Abstract : The present study is done to have a comprehensive view of the concepts of nadas and Meridians in the ancient Indian scriptures and the ancient Chinese medicine respectively. The word nada comes from the Sanskrita root nad, meaning movement. In the Rigveda, it means stream. In yoga, nadas are the channels of Kundalini energy. Ayurveda mentions 72,000 different nadas. Tantra yoga identifies 14 principle nadas of which the following three namely ida, Pingala, and the sushumna nada are important. . Chinese medicine proposes that there are currents of energy in the body, called meridians that are modulated by the effects of yin and yang, and influenced by environmental and emotional effects. There were correlations found between nadas and meridians in regard to various aspects.

Energy as Qi and prana is found in writing of ancient medical guide such as "Yellow emperor's Guide" in Chinese, and Ayurvedic system in India. The Chinese mode is more synthetic, it tends to see how different phenomena are inter-connected, in Chinese thought, man has never been separated from nature, he is an inseparable part of his environment, the idea is conveyed that human beings are an integral part of nature, but only a small part. The goal is not to dominate nature, but to to live in harmony with it. Hence, a relation is found between ancient Indian scriptures and ancient Chinese medicine and hence an overall view of most of the concepts of nadas and meridians are outlined in the study. Further research may be done on the details of the diagnosis of disease based on nadas and Meridians.

 

Summary & Conclusion : The present study is done to have a comprehensive view of the concepts of nadis and meridians in the ancient Indian scriptures and the ancient Chinese medicine respectively. The word nadi comes from the Sanskrita root NAD, meaning movement. In yoga, nadis are the channels of Kundalini energy. The concept of nadis is based on the understanding that they are channels; any channel through which anything flows is a nadi. There are two types of nadis, Subtle, non material, invisible channels of subtle energy called yoga nadis. Gross channels of subtle energy, visible as cords, vessels, or tubes. The concept of nadis is told according to various Indian scriptures such as Ayurveda, Hatha Yoga, Tantra yoga Kathopanishad, Prashnopanishad, Varahopanishad, Gheranda sanhita, Shiva swarodaya Shiva Sanhita.

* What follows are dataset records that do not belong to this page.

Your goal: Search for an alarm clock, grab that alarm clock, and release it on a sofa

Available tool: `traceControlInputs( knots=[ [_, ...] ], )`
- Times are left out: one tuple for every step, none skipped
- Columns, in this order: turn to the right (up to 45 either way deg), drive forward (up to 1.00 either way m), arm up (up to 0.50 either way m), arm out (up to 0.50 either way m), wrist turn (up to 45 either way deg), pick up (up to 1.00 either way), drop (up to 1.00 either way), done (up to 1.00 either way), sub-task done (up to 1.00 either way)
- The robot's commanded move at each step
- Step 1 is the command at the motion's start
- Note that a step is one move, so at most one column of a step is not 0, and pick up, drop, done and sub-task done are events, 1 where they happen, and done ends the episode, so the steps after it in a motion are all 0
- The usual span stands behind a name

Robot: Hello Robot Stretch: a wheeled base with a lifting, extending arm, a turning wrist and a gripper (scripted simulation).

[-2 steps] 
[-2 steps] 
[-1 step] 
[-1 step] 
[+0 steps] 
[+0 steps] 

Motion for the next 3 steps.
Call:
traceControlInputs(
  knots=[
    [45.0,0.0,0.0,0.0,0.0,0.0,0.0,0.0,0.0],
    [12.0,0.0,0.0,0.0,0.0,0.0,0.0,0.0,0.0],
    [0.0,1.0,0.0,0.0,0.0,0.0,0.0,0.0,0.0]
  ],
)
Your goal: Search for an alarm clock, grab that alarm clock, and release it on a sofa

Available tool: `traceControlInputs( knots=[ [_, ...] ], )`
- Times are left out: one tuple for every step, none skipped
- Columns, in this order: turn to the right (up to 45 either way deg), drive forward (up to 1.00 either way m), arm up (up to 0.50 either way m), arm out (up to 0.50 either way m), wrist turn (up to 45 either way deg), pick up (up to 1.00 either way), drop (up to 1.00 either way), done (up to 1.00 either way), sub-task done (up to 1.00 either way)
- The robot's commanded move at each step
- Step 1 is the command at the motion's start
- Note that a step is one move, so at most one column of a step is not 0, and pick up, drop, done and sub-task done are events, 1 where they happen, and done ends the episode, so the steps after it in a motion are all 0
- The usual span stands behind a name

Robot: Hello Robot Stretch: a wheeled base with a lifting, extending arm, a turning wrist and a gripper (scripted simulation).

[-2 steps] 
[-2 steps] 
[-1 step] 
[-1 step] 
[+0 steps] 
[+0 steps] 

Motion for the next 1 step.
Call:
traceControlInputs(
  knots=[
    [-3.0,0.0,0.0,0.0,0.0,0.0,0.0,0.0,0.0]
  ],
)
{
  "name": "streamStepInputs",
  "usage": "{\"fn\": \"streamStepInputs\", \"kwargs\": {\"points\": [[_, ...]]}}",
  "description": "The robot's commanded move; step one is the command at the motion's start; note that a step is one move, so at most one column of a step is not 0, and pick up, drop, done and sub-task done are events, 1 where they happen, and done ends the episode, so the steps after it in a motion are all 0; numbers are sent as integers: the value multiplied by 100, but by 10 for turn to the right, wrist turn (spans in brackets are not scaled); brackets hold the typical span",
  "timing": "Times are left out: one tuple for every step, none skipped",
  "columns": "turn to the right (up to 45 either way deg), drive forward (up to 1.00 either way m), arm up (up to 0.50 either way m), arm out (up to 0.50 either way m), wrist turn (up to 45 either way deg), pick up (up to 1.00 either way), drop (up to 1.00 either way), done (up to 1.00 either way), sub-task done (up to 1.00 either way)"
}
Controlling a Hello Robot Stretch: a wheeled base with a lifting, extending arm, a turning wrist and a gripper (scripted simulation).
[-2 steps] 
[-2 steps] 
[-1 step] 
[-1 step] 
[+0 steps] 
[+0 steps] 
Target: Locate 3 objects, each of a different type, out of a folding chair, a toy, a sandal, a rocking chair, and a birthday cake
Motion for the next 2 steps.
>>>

Chinese Medicine refers to Traditional Chinese Medicine (Chinese Medicine). It is an ancient system of medicine and health care the oldest, continually practiced, literate medicine in the world that is based on the concept of balanced Qi or vital energy that flows throughout the body. The ancient Chinese described an essential life-force or vital-energy called Qi, which is present throughout the cosmos and in every living creature. These meridians link the vital organs inside with the skin and muscles on the body surface, as well as form the channels of communication between the vital organs and accessory organs of the body. As long as Qi flows freely throughout the meridians, health is maintained. Disruption of the flow of Qi through the meridians results in pain and illness. The use of acupuncture can correct such disruption by shunting Qi to those areas where it is deficient and draining it from areas where it is excess. These meridians form an invisible network that carries chi to every tissue in the body. Five Element theory postulates the Qi (Ki, Chi) which constitutes the universe can be subdivided into five different phases, namely Fire, Earth, Metal, Water and Wood. The human body contains all five of these qualities. The pulse system is highly developed in Chinese medicine, and consists of six positions on each wrist, and the trained practitioner can determine various pulse beats. According to Traditional Chinese medical text, the pulse corresponds to different organ networks, areas of the body, meridians or energy channels, and physiological processes like breathing, digestion and elimination.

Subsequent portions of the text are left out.